__Instructions for the task__:
Return all lines in the data where the string "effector" can be found.

__Recorded data__:
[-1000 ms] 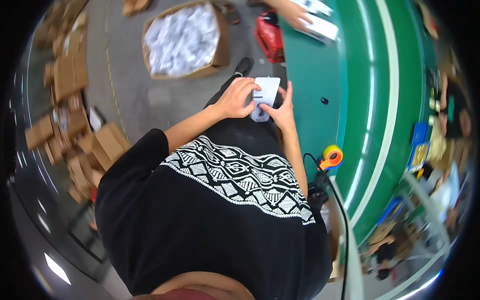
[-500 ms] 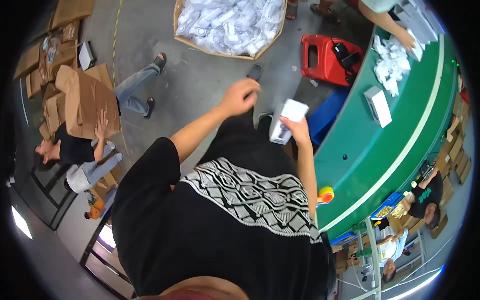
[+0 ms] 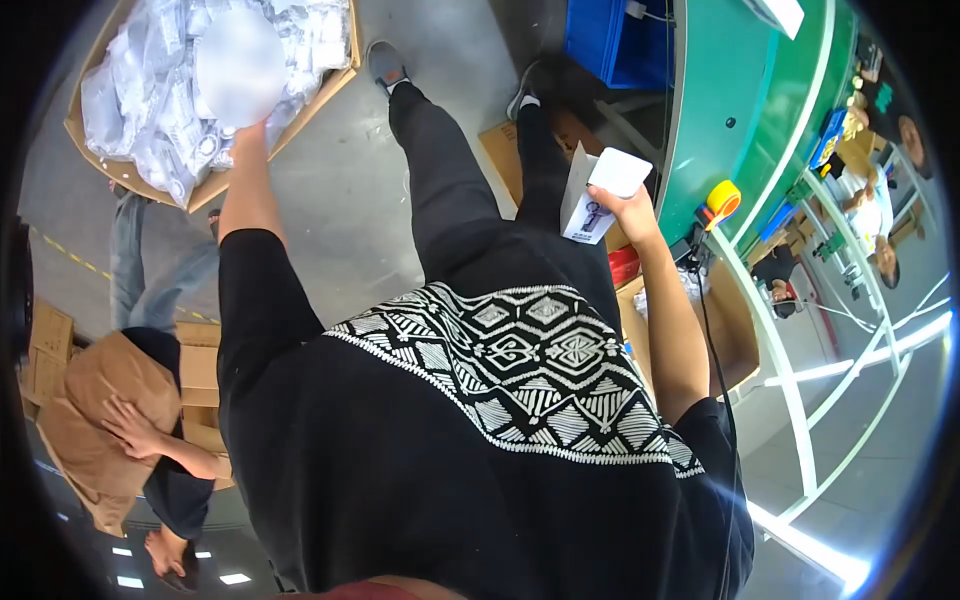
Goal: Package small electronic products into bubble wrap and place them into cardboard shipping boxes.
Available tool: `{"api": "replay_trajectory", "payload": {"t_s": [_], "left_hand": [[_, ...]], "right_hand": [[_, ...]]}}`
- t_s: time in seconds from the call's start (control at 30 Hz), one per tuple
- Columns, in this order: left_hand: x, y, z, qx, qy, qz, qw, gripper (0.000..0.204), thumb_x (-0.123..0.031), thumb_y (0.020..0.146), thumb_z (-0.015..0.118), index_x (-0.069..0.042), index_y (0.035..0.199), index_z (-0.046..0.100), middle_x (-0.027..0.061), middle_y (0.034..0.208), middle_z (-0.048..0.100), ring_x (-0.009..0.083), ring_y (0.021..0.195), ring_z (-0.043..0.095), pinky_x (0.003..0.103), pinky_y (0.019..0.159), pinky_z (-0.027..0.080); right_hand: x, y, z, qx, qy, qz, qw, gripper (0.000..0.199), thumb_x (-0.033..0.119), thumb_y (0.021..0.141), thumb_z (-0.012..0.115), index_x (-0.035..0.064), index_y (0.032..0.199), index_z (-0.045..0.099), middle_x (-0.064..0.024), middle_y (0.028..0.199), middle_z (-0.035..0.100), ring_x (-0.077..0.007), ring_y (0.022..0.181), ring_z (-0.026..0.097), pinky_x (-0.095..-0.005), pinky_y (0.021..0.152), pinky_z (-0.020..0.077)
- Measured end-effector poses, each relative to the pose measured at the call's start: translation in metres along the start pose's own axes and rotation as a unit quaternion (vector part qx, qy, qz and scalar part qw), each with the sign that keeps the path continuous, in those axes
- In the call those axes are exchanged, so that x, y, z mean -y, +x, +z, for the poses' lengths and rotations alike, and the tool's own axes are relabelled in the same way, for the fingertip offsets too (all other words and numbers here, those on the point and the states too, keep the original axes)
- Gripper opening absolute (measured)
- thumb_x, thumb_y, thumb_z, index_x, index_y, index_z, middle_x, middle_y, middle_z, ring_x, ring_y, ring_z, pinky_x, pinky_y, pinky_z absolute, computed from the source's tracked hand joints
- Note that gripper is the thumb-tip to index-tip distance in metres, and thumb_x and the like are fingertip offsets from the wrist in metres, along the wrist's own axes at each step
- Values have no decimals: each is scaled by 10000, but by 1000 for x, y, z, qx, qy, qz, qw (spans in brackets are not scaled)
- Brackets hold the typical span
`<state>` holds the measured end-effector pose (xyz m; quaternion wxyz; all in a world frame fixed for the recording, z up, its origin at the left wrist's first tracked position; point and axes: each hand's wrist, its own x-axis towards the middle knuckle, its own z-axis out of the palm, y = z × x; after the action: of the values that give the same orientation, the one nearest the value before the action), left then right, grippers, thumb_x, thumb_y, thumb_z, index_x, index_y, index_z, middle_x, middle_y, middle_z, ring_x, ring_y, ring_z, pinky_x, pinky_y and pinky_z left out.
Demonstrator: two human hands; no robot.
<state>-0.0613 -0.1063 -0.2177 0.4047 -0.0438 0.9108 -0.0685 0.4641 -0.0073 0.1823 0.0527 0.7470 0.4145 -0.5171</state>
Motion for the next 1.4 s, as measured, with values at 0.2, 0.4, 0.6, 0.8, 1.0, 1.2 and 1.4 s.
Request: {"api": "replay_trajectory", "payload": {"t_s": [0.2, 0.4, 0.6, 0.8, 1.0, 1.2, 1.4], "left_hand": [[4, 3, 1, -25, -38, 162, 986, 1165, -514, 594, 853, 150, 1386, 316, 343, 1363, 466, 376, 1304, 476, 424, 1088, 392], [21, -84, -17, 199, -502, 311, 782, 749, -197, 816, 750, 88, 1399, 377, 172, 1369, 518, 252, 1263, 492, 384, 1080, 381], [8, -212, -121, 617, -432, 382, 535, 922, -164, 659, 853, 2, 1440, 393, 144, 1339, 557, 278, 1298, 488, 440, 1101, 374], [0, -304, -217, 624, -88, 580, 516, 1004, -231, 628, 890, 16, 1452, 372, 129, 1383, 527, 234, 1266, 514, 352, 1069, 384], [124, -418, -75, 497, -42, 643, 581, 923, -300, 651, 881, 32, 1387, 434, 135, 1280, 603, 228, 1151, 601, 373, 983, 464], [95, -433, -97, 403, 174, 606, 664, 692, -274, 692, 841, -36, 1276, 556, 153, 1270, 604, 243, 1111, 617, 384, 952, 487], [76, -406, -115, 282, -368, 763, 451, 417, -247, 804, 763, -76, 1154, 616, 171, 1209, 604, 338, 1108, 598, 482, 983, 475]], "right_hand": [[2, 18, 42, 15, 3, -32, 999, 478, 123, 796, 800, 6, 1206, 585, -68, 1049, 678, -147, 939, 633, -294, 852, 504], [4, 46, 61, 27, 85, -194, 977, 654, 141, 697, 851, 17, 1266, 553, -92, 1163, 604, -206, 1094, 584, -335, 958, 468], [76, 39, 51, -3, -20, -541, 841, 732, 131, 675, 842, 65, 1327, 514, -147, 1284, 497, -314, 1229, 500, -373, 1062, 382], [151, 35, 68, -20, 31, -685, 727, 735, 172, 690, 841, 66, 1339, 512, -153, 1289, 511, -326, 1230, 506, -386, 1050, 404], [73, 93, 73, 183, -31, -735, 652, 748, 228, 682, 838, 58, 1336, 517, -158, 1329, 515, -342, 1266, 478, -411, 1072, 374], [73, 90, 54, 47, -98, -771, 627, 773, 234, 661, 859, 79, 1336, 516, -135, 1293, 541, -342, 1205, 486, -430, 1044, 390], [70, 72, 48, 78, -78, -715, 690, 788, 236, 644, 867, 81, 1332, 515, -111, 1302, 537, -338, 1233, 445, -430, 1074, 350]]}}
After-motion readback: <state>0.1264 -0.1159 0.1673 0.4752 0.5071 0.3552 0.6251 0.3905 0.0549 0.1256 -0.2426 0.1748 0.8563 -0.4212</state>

__Answer to the exercise__:
- Measured end-effector poses, each relative to the pose measured at the call's start: translation in metres along the start pose's own axes and rotation as a unit quaternion (vector part qx, qy, qz and scalar part qw), each with the sign that keeps the path continuous, in those axes
`<state>` holds the measured end-effector pose (xyz m; quaternion wxyz; all in a world frame fixed for the recording, z up, its origin at the left wrist's first tracked position; point and axes: each hand's wrist, its own x-axis towards the middle knuckle, its own z-axis out of the palm, y = z × x; after the action: of the values that give the same orientation, the one nearest the value before the action), left then right, grippers, thumb_x, thumb_y, thumb_z, index_x, index_y, index_z, middle_x, middle_y, middle_z, ring_x, ring_y, ring_z, pinky_x, pinky_y and pinky_z left out.

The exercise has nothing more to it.